* [Exercise prompt]:
Retype each line below precisely and omit all images.

* [The data]:
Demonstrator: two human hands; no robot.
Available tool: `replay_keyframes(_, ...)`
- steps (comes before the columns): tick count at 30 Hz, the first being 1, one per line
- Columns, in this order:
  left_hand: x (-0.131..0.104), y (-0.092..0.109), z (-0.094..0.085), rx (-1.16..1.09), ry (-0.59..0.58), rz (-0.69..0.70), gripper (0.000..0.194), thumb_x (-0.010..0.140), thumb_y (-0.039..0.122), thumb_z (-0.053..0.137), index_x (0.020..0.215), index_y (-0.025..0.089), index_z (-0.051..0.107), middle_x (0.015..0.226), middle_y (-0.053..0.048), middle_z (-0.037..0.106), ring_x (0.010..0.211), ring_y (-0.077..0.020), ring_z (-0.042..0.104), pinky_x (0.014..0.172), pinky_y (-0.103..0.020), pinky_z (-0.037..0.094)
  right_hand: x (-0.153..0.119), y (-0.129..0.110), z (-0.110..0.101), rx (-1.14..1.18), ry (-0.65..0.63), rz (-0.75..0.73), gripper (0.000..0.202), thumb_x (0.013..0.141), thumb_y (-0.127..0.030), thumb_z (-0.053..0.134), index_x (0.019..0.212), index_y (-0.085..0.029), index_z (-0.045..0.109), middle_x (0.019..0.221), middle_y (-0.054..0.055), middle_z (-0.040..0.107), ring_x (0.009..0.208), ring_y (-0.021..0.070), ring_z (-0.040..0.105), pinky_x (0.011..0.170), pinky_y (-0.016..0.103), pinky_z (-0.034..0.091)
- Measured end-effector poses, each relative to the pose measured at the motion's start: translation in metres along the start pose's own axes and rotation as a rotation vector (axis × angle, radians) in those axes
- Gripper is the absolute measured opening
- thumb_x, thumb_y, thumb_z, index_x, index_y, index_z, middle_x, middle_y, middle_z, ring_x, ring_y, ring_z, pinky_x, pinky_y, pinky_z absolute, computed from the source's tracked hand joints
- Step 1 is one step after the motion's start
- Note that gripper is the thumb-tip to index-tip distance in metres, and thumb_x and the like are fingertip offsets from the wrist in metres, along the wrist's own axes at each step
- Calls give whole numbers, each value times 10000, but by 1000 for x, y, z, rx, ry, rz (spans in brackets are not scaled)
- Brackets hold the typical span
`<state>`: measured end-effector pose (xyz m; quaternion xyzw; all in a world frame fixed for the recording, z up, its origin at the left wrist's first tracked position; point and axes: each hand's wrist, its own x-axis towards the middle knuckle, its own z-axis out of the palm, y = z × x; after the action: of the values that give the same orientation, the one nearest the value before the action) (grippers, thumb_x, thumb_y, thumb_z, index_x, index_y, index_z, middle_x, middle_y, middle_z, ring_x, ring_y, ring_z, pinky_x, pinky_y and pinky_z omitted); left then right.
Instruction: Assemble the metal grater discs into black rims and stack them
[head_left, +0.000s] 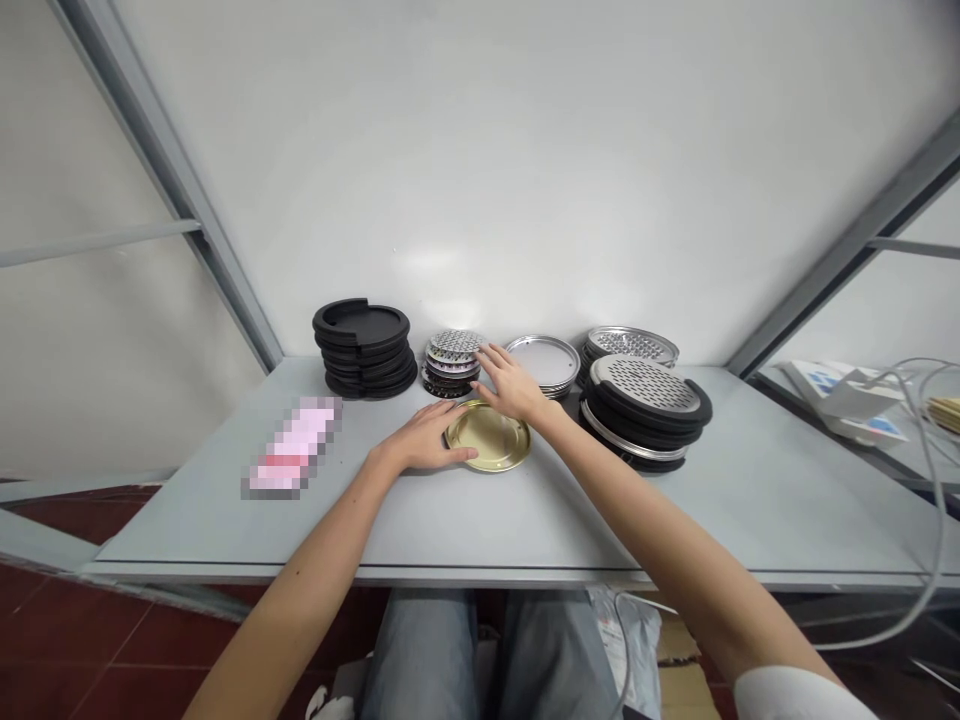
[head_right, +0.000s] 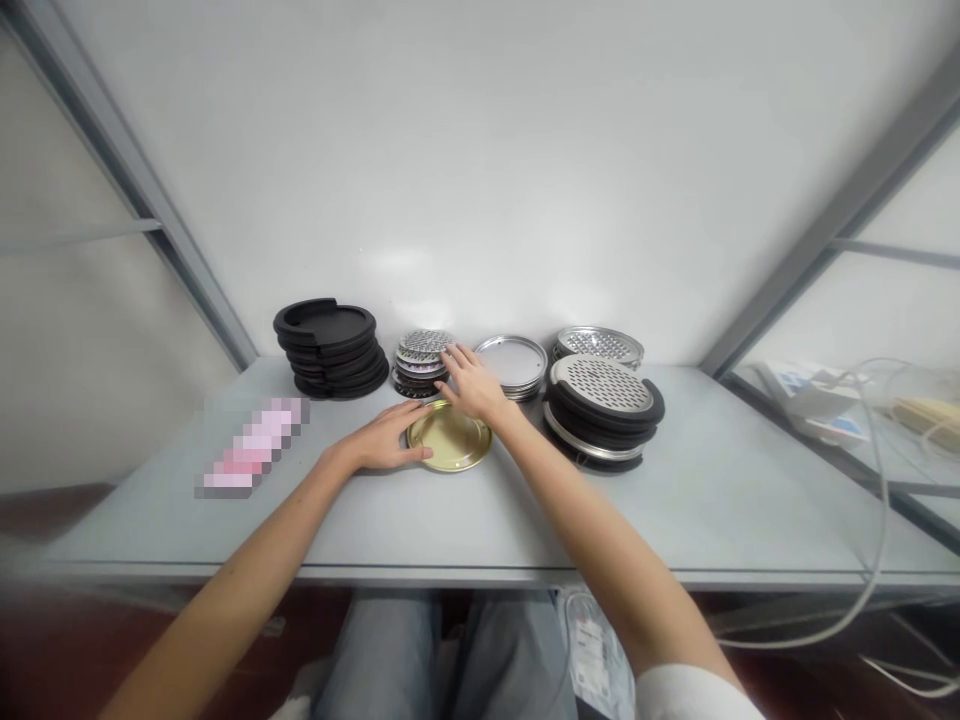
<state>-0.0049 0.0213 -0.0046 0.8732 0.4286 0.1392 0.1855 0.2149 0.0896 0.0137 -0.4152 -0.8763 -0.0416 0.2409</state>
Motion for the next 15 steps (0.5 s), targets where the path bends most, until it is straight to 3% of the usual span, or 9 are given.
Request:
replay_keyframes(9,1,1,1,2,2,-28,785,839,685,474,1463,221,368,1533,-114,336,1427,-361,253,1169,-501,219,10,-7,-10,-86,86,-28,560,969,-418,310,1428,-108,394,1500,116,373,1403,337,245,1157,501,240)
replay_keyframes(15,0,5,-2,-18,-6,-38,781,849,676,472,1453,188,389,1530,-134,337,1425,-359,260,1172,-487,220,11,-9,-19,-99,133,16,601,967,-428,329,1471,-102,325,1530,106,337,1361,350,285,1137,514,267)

* [Response area]:
Demonstrator: two human hands; no robot.
Available tool: `replay_keyframes(_, ...)`
- steps (comes before the columns): tick count at 30 Hz, the first being 1, one per line
- Columns, in this order:
  left_hand: x (-0.131..0.104), y (-0.092..0.109), z (-0.094..0.085), rx (-1.16..1.09), ry (-0.59..0.58), rz (-0.69..0.70), gripper (0.000..0.194), thumb_x (-0.010..0.140), thumb_y (-0.039..0.122), thumb_z (-0.053..0.137), index_x (0.020..0.215), index_y (-0.025..0.089), index_z (-0.051..0.107), middle_x (0.015..0.226), middle_y (-0.053..0.048), middle_z (-0.037..0.106), ring_x (0.010..0.211), ring_y (-0.077..0.020), ring_z (-0.042..0.104), pinky_x (0.014..0.172), pinky_y (-0.103..0.020), pinky_z (-0.037..0.094)
  right_hand: x (-0.153..0.119), y (-0.129..0.110), z (-0.110..0.101), rx (-1.14..1.18), ry (-0.65..0.63), rz (-0.75..0.73), gripper (0.000..0.202), thumb_x (0.013..0.141), thumb_y (-0.127..0.030), thumb_z (-0.053..0.134), index_x (0.019..0.212), index_y (-0.085..0.029), index_z (-0.045..0.109), middle_x (0.019..0.221), middle_y (-0.054..0.055), middle_z (-0.040..0.107), ring_x (0.009..0.208), ring_y (-0.021..0.070), ring_z (-0.040..0.105), pinky_x (0.011..0.170), pinky_y (-0.016..0.103), pinky_z (-0.034..0.091)
- Measured end-effector poses, each relative to the pose measured at the motion's start: translation in metres along the start pose's own axes and rotation as a rotation vector (axis × angle, radians) in those axes
- Gripper is the absolute measured opening
- thumb_x, thumb_y, thumb_z, index_x, index_y, index_z, middle_x, middle_y, middle_z, ring_x, ring_y, ring_z, pinky_x, pinky_y, pinky_z absolute, computed from the source's tracked hand joints
- Step 1 is one step after the motion's start
- Note that gripper is the thumb-tip to index-tip distance in metres, and thumb_x and the like are fingertip offsets from the wrist in metres, along the wrist's own axes at each step
- Calls give whole numbers, each value times 10000, but by 1000 for x, y, z, rx, ry, rz (spans in brackets are not scaled)
- Brackets hold the typical span
`<state>`: measured end-effector pose (xyz m; quaternion xyzw; all in a world frame fixed for the recording, z up, its origin at the left wrist's first tracked position; point and axes: each hand's wrist, its own x-axis towards the middle knuckle, its own z-axis out of the palm, y = z × x; after the action: of the values that give the same orientation, the one nearest the value before the action) (grippers, thumb_x, thumb_y, thumb_z, index_x, index_y, index_z, middle_x, middle_y, middle_z, ring_x, ring_y, ring_z, pinky_x, pinky_y and pinky_z omitted); left then right.
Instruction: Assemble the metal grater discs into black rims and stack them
[head_left, +0.000s] 
[head_right, +0.000s] 
<state>-0.0049 0.0213 -0.0046 0.8732 0.4286 0.1392 0.1855 0.2149 0.0896 0.0137 -0.4152 -0.8763 -0.0416 0.2409</state>
Motion for the next 15 steps (0.5 s), targets where the path bends most, until it is straight to 3% of the usual span, or 9 are given.
Request:
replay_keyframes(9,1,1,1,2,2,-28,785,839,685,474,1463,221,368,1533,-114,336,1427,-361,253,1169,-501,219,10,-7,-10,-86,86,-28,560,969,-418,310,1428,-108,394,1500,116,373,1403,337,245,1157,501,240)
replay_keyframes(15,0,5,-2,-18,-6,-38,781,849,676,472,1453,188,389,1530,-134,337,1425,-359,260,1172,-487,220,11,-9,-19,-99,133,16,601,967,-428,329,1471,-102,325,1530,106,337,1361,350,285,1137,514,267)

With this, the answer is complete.